══ Provided records ══

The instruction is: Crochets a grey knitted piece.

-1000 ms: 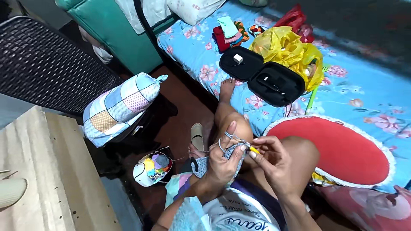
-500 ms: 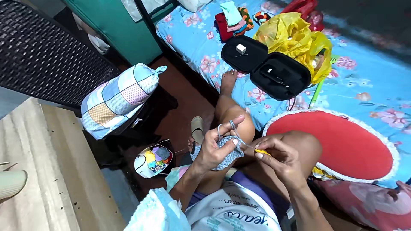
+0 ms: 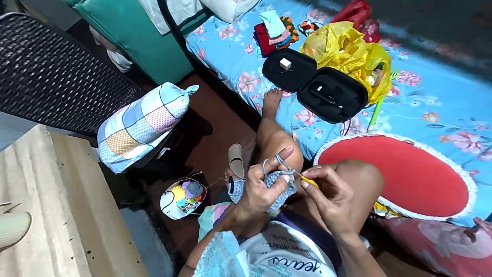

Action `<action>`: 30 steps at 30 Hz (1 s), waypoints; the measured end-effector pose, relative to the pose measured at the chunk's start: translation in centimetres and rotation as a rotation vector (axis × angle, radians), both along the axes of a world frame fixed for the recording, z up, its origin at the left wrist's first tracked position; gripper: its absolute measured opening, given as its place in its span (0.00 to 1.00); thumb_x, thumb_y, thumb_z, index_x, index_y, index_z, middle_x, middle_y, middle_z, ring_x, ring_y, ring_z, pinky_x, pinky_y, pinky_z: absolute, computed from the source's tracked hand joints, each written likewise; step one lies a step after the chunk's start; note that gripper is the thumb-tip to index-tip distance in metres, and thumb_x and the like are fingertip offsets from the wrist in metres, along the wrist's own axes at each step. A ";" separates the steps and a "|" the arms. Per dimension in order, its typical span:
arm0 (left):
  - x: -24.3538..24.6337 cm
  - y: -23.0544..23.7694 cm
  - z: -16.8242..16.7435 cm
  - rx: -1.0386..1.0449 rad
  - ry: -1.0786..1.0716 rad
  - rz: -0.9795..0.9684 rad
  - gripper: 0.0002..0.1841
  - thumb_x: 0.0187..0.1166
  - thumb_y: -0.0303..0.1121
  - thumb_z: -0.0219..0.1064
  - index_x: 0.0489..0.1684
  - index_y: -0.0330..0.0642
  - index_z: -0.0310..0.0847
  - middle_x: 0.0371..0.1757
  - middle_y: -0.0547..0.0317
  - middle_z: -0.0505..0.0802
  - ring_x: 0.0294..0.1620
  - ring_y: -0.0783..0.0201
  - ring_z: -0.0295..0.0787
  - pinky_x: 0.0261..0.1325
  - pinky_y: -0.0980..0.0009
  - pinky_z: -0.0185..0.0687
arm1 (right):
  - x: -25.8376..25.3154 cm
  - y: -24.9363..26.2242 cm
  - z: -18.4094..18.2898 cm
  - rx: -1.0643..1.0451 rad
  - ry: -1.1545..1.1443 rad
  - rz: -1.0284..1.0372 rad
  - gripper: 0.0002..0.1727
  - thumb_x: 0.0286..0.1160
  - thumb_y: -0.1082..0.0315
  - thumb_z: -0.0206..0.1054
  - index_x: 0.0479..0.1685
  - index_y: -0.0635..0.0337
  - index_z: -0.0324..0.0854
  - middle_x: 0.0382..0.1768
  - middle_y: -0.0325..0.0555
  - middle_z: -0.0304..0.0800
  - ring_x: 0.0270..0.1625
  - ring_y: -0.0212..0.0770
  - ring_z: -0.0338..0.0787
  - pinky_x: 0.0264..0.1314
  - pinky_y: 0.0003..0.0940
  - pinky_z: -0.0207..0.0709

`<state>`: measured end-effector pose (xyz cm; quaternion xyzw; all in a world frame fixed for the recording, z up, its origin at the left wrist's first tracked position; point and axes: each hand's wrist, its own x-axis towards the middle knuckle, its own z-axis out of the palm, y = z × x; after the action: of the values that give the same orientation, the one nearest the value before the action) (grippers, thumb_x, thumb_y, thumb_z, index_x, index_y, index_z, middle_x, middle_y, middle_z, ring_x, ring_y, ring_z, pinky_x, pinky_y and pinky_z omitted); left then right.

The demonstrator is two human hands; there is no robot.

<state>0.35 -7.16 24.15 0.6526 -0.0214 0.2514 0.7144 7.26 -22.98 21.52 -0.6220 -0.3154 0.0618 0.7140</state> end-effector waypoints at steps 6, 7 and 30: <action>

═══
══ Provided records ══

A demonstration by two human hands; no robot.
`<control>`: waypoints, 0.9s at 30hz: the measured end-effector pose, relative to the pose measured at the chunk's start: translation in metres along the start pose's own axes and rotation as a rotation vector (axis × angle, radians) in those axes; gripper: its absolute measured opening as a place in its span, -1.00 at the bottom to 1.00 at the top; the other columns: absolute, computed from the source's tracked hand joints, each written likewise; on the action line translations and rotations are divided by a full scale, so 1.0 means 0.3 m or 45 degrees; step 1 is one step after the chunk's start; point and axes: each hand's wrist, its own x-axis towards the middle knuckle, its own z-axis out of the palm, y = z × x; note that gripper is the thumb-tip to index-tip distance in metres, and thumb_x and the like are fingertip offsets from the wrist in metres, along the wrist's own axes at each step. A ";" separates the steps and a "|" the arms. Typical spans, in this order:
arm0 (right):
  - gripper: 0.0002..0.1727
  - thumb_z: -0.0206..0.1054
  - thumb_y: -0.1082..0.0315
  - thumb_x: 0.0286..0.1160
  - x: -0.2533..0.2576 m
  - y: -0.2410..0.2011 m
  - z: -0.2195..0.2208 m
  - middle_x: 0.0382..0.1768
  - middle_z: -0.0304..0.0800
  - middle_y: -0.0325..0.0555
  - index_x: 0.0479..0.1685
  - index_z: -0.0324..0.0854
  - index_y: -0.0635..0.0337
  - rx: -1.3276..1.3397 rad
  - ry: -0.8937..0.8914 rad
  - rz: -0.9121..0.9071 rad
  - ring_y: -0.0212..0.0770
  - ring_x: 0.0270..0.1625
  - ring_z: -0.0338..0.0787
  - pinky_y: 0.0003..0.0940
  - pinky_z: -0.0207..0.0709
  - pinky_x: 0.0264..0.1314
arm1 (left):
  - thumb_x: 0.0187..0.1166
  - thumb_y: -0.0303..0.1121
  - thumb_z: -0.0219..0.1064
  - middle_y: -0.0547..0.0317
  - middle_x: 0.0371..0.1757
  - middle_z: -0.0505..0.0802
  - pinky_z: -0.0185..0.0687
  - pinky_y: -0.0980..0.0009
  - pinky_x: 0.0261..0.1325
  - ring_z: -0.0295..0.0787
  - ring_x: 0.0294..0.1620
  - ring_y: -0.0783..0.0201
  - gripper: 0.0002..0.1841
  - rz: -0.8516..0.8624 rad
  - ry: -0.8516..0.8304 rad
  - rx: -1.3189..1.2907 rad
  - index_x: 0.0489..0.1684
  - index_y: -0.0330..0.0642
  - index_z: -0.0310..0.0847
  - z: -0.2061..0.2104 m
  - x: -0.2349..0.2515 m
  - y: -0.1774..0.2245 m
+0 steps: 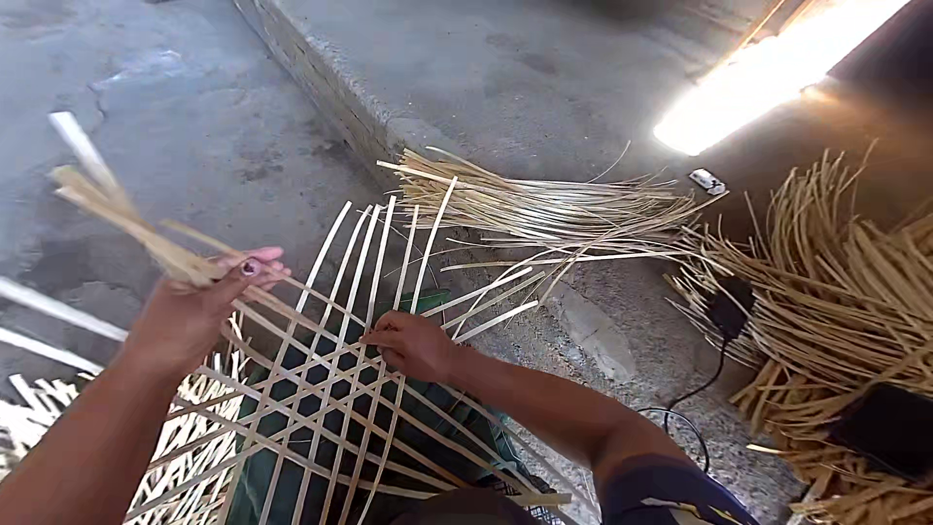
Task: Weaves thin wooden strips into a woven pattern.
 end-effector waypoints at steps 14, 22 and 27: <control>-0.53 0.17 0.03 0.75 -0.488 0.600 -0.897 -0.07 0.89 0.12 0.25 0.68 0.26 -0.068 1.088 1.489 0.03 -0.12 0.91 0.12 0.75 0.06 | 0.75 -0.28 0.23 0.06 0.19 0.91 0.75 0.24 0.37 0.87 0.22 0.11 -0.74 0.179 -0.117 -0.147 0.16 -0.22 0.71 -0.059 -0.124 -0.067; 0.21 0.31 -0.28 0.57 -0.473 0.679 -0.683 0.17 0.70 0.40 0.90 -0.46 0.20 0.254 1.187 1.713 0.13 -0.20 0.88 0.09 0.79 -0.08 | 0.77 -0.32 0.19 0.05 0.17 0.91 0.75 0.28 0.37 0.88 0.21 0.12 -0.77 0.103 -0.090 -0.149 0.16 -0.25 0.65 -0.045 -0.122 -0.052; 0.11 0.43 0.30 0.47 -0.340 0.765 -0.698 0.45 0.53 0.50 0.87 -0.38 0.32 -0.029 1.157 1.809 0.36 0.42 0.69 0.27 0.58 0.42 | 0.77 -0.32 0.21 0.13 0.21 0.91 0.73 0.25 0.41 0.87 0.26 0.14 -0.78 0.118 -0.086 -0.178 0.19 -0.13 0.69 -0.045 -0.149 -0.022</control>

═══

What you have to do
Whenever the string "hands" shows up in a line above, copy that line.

Task answer
The demonstrator is two human hands; there is no robot.
A demonstration by two human hands; no robot.

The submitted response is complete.